[PATCH] blockfreq: Rewrite block frequency analysis

Tue Mar 25 19:23:20 PDT 2014

First off, sorry this is now in two threads....

On Tue, Mar 25, 2014 at 5:57 PM, Duncan P. N. Exon Smith <
dexonsmith at apple.com> wrote:

> On Mar 25, 2014, at 2:06 PM, Chandler Carruth <chandlerc at google.com>
> wrote:
> > 2) Outside of the loop structure detection and management, how important
> are the RPO-traversal bits? Was it just convenient or really important to
> propagate weights in this way?
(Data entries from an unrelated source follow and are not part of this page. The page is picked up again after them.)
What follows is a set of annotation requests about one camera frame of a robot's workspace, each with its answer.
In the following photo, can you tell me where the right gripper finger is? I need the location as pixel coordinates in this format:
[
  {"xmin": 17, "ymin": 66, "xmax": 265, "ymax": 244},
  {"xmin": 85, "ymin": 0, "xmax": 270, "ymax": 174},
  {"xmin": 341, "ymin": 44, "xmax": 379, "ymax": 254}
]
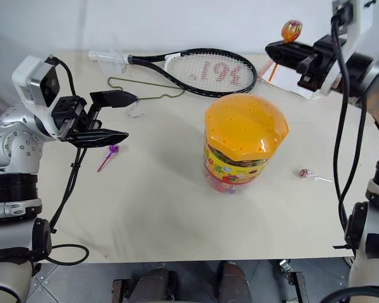
[
  {"xmin": 272, "ymin": 40, "xmax": 315, "ymax": 55},
  {"xmin": 265, "ymin": 46, "xmax": 314, "ymax": 69}
]

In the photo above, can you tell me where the metal frame bracket with caster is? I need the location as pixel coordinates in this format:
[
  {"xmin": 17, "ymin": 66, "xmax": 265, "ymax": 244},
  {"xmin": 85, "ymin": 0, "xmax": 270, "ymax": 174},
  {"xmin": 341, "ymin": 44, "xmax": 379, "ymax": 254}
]
[{"xmin": 278, "ymin": 258, "xmax": 308, "ymax": 303}]

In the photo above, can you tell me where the red white lollipop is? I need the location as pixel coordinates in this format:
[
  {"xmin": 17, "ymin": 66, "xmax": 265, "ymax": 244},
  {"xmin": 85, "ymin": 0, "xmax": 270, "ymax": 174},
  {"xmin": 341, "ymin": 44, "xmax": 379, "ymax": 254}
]
[{"xmin": 295, "ymin": 168, "xmax": 334, "ymax": 184}]

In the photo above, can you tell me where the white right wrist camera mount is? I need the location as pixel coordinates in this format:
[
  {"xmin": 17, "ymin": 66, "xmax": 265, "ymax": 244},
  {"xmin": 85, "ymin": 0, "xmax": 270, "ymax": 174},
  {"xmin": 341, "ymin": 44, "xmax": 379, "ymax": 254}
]
[{"xmin": 315, "ymin": 0, "xmax": 377, "ymax": 97}]

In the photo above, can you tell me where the orange lollipop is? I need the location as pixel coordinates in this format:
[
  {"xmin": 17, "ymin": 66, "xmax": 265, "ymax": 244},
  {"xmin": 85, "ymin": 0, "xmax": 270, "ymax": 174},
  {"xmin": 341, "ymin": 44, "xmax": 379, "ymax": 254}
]
[{"xmin": 267, "ymin": 20, "xmax": 304, "ymax": 83}]

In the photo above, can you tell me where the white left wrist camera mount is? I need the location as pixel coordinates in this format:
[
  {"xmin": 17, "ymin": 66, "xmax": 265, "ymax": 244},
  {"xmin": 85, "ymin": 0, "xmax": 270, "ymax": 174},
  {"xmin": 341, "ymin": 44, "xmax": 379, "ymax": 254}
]
[{"xmin": 11, "ymin": 55, "xmax": 61, "ymax": 141}]

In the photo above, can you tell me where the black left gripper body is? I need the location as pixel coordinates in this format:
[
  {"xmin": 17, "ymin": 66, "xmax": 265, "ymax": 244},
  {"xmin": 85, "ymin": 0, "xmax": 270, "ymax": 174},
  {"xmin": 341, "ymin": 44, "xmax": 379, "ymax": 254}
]
[{"xmin": 51, "ymin": 95, "xmax": 102, "ymax": 142}]

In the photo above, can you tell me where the green wire hanger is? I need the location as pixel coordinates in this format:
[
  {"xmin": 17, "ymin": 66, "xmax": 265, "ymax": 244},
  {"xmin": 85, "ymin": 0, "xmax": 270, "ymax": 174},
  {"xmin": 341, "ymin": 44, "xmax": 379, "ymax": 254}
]
[{"xmin": 107, "ymin": 76, "xmax": 186, "ymax": 119}]

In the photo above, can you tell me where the white paper sheet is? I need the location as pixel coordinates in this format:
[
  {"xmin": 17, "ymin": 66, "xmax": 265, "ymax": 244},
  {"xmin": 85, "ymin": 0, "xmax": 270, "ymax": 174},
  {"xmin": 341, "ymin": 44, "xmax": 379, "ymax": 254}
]
[{"xmin": 259, "ymin": 59, "xmax": 323, "ymax": 102}]

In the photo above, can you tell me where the clear plastic bag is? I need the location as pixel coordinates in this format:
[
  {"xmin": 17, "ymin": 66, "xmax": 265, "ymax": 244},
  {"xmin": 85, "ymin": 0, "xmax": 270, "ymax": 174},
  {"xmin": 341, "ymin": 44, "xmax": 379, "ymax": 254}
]
[{"xmin": 96, "ymin": 39, "xmax": 129, "ymax": 76}]

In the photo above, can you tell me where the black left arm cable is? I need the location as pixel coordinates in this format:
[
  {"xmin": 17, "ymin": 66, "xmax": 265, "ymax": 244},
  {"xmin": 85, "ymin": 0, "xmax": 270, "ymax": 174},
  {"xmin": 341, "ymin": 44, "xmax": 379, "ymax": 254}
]
[{"xmin": 44, "ymin": 55, "xmax": 90, "ymax": 266}]

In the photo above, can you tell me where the dark rounded shape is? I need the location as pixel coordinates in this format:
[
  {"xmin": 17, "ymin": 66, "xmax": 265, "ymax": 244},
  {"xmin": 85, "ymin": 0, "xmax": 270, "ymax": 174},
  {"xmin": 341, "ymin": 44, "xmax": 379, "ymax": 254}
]
[
  {"xmin": 220, "ymin": 261, "xmax": 253, "ymax": 303},
  {"xmin": 135, "ymin": 267, "xmax": 178, "ymax": 303}
]

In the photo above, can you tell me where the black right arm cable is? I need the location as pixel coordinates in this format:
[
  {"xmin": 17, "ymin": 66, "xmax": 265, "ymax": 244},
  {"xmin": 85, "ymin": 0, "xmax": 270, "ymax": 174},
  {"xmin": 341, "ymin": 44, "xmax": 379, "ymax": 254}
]
[{"xmin": 330, "ymin": 5, "xmax": 369, "ymax": 250}]

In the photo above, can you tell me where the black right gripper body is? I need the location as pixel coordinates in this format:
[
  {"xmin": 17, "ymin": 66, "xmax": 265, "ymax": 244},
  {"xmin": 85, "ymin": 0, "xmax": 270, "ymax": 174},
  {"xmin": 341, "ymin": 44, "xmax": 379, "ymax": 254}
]
[{"xmin": 296, "ymin": 35, "xmax": 347, "ymax": 92}]

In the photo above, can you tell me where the black tennis racket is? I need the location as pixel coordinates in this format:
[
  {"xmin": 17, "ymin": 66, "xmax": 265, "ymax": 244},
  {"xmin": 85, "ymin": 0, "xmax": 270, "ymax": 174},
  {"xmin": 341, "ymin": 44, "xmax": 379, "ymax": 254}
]
[{"xmin": 88, "ymin": 47, "xmax": 259, "ymax": 98}]

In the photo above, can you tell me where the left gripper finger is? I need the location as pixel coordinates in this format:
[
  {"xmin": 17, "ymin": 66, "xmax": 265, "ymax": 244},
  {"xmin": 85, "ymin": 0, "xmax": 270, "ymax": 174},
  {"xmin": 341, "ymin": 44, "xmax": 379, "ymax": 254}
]
[
  {"xmin": 89, "ymin": 90, "xmax": 140, "ymax": 110},
  {"xmin": 70, "ymin": 128, "xmax": 129, "ymax": 149}
]

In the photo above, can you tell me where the colourful plastic lollipop jar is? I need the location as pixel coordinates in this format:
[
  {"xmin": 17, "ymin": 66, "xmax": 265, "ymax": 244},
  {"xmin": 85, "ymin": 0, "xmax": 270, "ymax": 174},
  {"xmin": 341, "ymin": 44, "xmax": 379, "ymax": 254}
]
[{"xmin": 202, "ymin": 138, "xmax": 274, "ymax": 198}]

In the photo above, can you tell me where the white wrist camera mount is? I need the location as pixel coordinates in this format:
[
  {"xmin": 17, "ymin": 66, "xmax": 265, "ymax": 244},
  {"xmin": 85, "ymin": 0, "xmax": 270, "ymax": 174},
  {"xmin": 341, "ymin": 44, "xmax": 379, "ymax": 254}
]
[
  {"xmin": 11, "ymin": 55, "xmax": 61, "ymax": 141},
  {"xmin": 315, "ymin": 0, "xmax": 377, "ymax": 97}
]

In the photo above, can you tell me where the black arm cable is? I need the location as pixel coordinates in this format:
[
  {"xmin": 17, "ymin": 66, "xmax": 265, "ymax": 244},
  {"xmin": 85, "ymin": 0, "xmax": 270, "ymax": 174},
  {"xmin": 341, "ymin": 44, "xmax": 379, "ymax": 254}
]
[
  {"xmin": 44, "ymin": 55, "xmax": 90, "ymax": 266},
  {"xmin": 330, "ymin": 5, "xmax": 369, "ymax": 250}
]

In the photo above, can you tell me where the purple lollipop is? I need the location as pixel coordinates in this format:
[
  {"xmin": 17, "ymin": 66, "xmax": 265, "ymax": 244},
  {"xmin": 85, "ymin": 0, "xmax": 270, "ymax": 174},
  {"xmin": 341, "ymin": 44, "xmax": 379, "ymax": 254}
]
[{"xmin": 97, "ymin": 144, "xmax": 121, "ymax": 173}]

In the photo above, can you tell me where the orange perforated jar lid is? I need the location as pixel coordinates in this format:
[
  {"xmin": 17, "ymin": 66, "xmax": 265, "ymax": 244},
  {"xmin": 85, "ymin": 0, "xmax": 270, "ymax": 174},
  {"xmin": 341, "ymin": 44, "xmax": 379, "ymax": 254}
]
[{"xmin": 204, "ymin": 93, "xmax": 290, "ymax": 162}]
This could be the real limitation of using
> LoopInfo -- it doesn't really preserve the RPO structures the way your code
> does.
>
> The RPO-traversal is important for distributing mass (you need everything
> to
> arrive at a node before you know how much to distribute to a successor).
>

Yea, that makes sense.

> Nevertheless, I’m also starting to feel skeptical about rolling my own,
> particularly because it’s complicated code that’s somewhat orthogonal to
> what
> I’m doing, so it really needs its own set of tests.
>
> I’d like to commit it as is, and then try to reuse LoopInfo before turning
> the
> new block frequency on.
>

And this makes a great deal of sense (similarly in the other thread). I
like the general plan here.

>
> > 3) I'm increasingly in favor of just using power-of-two loop scales. I
> actually can't come up with any use cases where distinguishing between 3
> and 4 as the "likely" loop trip count would matter. The only case I can see
> would be that rounding 3 down to 2 could have a bad effect in
> 3-iteration-heavy code such as graphics code, but it seems simpler to fix
> that directly by rounding 3 explicitly up to 4…
>
> Andy was worried about numbers up to 8.  It should be straightforward to
> hardcode the boundaries for the scales 3, 5, 6, and 7, and then use
> power-of-
> two scales for the rest.
>

Ok. I still don't see the importance of 5, 6, and 7... Maybe we could get
away with just special casing 3 if these special cases add much complexity?
Maybe they don't add much complexity.

The code will get even harder to look at, though.  To prevent the precision
> issues I was hitting originally, I’ll have to do some floating point-like
> stuff.  I’m fine either way, but it will be even harder for someone else to
> come and figure out what’s going on.
>

Could it be encapsulated in an even narrower utility which is simpler to
understand? I don't fully understand the impact of this, and I'm hesitant
to suggest writing the code both ways just to stare at it and throw one
away. And I can see how the PositiveFloat abstraction is in some senses an
easier thing to build and work with in the abstract.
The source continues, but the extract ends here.